Your goal ▸
Include in the output exactly the lines from the opening of the data through the line containing "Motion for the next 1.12", and nothing more.

[Data shown]

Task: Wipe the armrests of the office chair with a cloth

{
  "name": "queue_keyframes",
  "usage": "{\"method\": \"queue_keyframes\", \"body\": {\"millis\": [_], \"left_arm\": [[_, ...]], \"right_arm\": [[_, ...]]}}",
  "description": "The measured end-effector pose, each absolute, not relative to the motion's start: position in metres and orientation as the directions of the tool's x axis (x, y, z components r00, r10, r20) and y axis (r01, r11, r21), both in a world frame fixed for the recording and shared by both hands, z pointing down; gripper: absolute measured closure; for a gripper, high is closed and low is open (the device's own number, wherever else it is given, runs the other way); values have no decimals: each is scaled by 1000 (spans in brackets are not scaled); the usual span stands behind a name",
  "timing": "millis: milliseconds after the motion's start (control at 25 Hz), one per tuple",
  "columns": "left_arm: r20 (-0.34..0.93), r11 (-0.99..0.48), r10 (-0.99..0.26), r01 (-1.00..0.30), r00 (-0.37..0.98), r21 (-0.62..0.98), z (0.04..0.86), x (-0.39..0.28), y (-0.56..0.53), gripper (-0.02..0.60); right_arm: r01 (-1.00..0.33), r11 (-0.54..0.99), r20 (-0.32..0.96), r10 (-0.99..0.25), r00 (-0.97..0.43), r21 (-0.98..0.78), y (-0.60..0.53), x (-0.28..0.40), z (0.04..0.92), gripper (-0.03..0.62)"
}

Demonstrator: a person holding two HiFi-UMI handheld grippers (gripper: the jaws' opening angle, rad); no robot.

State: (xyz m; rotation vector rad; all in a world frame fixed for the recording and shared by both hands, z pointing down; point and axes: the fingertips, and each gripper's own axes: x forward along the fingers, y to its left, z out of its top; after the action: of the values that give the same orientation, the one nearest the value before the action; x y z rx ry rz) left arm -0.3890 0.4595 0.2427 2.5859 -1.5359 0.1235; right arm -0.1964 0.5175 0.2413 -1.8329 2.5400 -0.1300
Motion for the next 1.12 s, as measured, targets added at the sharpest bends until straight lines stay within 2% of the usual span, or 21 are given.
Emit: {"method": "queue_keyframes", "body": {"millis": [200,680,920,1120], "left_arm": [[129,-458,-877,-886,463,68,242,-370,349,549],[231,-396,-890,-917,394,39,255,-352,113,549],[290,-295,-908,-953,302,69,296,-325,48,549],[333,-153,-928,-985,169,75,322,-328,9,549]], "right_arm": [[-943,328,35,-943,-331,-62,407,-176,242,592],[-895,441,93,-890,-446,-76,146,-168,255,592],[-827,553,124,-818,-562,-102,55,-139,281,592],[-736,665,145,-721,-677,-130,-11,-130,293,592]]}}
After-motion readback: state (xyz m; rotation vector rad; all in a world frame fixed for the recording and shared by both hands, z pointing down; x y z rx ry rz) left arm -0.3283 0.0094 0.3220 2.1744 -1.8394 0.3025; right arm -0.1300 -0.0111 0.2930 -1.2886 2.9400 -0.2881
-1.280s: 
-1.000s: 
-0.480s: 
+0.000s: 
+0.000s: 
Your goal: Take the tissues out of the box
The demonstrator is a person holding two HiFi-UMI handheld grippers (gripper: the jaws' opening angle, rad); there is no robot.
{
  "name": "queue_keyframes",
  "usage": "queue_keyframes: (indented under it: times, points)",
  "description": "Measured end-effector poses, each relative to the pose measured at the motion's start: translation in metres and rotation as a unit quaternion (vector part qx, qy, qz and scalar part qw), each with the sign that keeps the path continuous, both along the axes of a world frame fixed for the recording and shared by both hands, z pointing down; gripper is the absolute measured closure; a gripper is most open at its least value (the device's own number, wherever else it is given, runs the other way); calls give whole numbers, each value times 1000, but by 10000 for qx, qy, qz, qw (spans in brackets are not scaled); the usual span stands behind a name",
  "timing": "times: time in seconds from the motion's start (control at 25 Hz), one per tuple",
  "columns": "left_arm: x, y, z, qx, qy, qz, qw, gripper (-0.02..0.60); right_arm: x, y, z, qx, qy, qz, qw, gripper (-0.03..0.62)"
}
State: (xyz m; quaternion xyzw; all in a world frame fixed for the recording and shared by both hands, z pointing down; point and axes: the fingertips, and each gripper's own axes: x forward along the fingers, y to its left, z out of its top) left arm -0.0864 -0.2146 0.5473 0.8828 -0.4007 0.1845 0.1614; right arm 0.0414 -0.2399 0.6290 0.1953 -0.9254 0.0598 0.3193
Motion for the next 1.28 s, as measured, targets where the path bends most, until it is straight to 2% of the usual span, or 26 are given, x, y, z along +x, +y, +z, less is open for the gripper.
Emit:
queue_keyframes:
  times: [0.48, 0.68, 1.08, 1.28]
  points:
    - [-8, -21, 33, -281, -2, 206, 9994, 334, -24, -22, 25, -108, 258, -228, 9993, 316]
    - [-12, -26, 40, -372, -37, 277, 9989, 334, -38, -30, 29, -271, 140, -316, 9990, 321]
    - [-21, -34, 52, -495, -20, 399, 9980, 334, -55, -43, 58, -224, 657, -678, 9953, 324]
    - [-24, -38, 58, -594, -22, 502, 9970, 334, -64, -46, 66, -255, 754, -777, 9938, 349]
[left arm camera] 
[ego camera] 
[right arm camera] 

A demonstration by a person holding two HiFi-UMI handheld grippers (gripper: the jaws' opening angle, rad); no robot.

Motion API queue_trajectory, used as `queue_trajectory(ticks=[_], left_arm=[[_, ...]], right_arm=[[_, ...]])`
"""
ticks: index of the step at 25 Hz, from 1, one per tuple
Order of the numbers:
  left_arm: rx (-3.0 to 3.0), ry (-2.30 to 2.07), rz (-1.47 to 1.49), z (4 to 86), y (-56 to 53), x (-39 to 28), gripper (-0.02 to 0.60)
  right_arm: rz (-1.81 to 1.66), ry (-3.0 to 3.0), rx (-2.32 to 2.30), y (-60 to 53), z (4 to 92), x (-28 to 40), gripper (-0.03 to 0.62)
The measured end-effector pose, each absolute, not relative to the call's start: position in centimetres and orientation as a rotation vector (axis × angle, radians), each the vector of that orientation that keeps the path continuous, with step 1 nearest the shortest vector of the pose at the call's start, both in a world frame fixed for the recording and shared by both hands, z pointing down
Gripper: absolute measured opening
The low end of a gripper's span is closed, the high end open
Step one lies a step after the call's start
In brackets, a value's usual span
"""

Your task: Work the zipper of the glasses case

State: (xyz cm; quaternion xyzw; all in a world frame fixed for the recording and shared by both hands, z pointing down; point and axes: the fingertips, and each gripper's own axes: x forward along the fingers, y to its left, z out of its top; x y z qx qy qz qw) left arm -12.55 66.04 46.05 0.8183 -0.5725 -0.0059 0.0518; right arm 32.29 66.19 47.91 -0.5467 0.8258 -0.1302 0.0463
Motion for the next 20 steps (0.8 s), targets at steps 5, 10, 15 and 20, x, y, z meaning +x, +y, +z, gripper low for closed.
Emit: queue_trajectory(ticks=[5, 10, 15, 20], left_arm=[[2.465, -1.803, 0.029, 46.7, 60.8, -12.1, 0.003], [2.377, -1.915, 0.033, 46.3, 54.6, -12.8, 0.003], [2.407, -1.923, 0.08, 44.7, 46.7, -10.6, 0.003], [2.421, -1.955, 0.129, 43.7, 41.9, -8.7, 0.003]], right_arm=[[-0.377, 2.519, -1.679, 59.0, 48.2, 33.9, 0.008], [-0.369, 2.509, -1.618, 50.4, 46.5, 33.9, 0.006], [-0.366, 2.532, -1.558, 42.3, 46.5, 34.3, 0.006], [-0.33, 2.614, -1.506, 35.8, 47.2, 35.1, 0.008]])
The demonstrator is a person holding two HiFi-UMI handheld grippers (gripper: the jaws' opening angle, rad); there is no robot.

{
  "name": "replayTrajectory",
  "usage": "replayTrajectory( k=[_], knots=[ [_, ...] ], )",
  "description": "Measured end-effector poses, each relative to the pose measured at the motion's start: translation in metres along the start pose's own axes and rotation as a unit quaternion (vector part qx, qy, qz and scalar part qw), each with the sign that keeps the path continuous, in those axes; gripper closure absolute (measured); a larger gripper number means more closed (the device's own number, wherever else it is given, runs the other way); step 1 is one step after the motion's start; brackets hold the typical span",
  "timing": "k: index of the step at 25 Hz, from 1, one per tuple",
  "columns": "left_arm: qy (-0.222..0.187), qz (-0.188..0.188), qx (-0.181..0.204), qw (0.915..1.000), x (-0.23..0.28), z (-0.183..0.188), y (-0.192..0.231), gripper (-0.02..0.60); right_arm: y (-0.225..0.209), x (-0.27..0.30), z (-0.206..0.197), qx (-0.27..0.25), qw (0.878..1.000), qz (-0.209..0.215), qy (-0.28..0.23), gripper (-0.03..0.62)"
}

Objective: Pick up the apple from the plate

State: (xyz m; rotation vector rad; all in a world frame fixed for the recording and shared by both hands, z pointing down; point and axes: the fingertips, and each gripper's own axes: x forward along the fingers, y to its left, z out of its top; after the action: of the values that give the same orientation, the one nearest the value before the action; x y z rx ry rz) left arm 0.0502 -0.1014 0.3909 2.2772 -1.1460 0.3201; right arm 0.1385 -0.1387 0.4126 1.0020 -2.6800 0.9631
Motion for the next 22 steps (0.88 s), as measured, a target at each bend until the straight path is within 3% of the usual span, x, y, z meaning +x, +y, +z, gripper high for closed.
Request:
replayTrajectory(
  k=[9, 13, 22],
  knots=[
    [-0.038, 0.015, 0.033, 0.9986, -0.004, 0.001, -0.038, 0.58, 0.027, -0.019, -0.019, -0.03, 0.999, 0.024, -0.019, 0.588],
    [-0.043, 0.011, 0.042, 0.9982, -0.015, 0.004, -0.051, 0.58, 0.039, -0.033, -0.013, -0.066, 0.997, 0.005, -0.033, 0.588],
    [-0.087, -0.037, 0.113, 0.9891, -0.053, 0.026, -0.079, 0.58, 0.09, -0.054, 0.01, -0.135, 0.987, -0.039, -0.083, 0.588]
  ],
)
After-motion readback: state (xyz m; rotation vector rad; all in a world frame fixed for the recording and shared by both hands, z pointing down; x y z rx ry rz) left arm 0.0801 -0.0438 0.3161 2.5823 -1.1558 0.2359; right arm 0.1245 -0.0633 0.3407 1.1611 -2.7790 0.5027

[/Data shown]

Response to this exercise ▸
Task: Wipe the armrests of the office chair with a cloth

{
  "name": "queue_keyframes",
  "usage": "{\"method\": \"queue_keyframes\", \"body\": {\"millis\": [_], \"left_arm\": [[_, ...]], \"right_arm\": [[_, ...]]}}",
  "description": "The measured end-effector pose, each absolute, not relative to the motion's start: position in metres and orientation as the directions of the tool's x axis (x, y, z components r00, r10, r20) and y axis (r01, r11, r21), both in a world frame fixed for the recording and shared by both hands, z pointing down; gripper: absolute measured closure; for a gripper, high is closed and low is open (the device's own number, wherever else it is given, runs the other way); values have no decimals: each is scaled by 1000 (spans in brackets are not scaled); the usual span stands behind a name",
  "timing": "millis: milliseconds after the motion's start (control at 25 Hz), one per tuple",
  "columns": "left_arm: r20 (-0.34..0.93), r11 (-0.99..0.48), r10 (-0.99..0.26), r01 (-1.00..0.30), r00 (-0.37..0.98), r21 (-0.62..0.98), z (0.04..0.86), x (-0.39..0.28), y (-0.56..0.53), gripper (-0.02..0.60); right_arm: r01 (-1.00..0.33), r11 (-0.54..0.99), r20 (-0.32..0.96), r10 (-0.99..0.25), r00 (-0.97..0.43), r21 (-0.98..0.78), y (-0.60..0.53), x (-0.28..0.40), z (0.04..0.92), gripper (-0.03..0.62)"
}

Demonstrator: a person holding two HiFi-UMI handheld grippers (gripper: the jaws' opening angle, rad); no robot.

State: (xyz m; rotation vector rad; all in a world frame fixed for the recording and shared by both hands, z pointing down; point and axes: the fingertips, and each gripper's own axes: x forward along the fingers, y to its left, z out of its top; after the action: of the values that give the same orientation, the one nearest the value before the action; x y z rx ry rz) left arm -0.3890 0.4595 0.2427 2.5859 -1.5359 0.1235; right arm -0.1964 0.5175 0.2413 -1.8329 2.5400 -0.1300
Motion for the next 1.12 s, as measured, targets added at the sharpest bends until straight lines stay within 2% of the usual span, or 21 are given.

There is no more output to give.